▶ **What to do**: Look below for the line holding "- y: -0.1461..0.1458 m" and the line holding "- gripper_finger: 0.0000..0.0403". Repeat those two and everything between, exactly.

▶ **Data segment**:
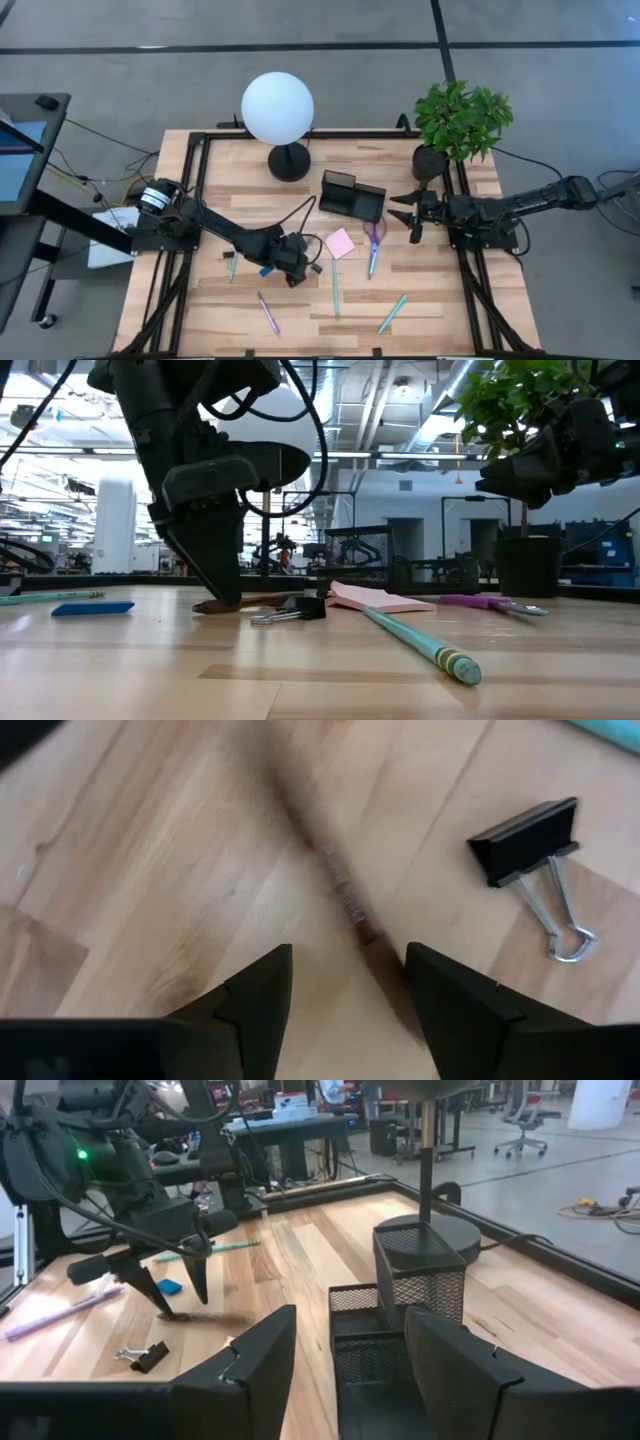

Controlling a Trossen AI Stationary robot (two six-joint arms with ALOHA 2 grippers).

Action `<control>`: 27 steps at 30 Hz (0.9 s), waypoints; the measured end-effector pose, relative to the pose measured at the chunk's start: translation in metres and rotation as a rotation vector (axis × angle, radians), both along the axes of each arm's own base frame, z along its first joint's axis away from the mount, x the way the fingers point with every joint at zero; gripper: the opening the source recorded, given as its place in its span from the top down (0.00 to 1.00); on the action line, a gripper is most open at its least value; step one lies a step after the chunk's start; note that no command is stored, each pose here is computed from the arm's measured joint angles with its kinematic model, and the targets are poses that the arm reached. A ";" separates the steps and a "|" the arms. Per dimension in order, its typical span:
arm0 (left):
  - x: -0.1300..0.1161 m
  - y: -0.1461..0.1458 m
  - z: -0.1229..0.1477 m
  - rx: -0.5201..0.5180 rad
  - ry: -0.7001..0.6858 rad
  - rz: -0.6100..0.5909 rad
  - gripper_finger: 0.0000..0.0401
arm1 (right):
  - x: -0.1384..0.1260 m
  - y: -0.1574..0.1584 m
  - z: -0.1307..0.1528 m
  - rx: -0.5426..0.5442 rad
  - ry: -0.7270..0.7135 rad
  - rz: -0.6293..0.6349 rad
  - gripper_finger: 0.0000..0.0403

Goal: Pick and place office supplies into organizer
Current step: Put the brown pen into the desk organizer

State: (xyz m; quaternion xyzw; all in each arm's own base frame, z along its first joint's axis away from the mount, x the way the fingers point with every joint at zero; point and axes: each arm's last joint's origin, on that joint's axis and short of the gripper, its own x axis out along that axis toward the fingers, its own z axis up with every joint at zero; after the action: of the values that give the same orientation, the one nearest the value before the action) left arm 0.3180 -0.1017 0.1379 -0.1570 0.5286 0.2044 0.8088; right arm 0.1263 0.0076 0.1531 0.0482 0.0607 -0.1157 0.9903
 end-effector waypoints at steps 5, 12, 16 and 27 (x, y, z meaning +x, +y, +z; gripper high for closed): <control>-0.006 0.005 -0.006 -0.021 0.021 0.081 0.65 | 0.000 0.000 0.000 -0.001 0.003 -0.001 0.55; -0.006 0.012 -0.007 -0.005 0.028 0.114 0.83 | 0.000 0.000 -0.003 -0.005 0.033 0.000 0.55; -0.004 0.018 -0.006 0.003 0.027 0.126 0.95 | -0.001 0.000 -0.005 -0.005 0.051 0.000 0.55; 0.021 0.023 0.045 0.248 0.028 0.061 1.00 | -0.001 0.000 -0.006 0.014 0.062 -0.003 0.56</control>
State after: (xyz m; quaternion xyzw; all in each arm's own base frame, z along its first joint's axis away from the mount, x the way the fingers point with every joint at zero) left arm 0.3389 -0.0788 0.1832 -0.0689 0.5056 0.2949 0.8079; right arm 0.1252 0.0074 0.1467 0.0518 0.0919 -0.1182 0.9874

▶ **Finished task**:
  - y: -0.1461..0.1458 m
  - z: -0.1229..0.1477 m
  - rx: -0.5201..0.5180 rad
  - ry: -0.7001..0.6858 rad
  - rz: -0.6100..0.5909 rad
  - gripper_finger: 0.0000..0.0401
arm1 (right):
  - x: -0.1384..0.1260 m
  - y: -0.1574..0.1584 m
  - z: -0.1307..0.1528 m
  - rx: -0.5426..0.5442 rad
  - ry: -0.7270..0.7135 rad
  - rz: -0.6293..0.6349 rad
  - gripper_finger: 0.0000..0.0403

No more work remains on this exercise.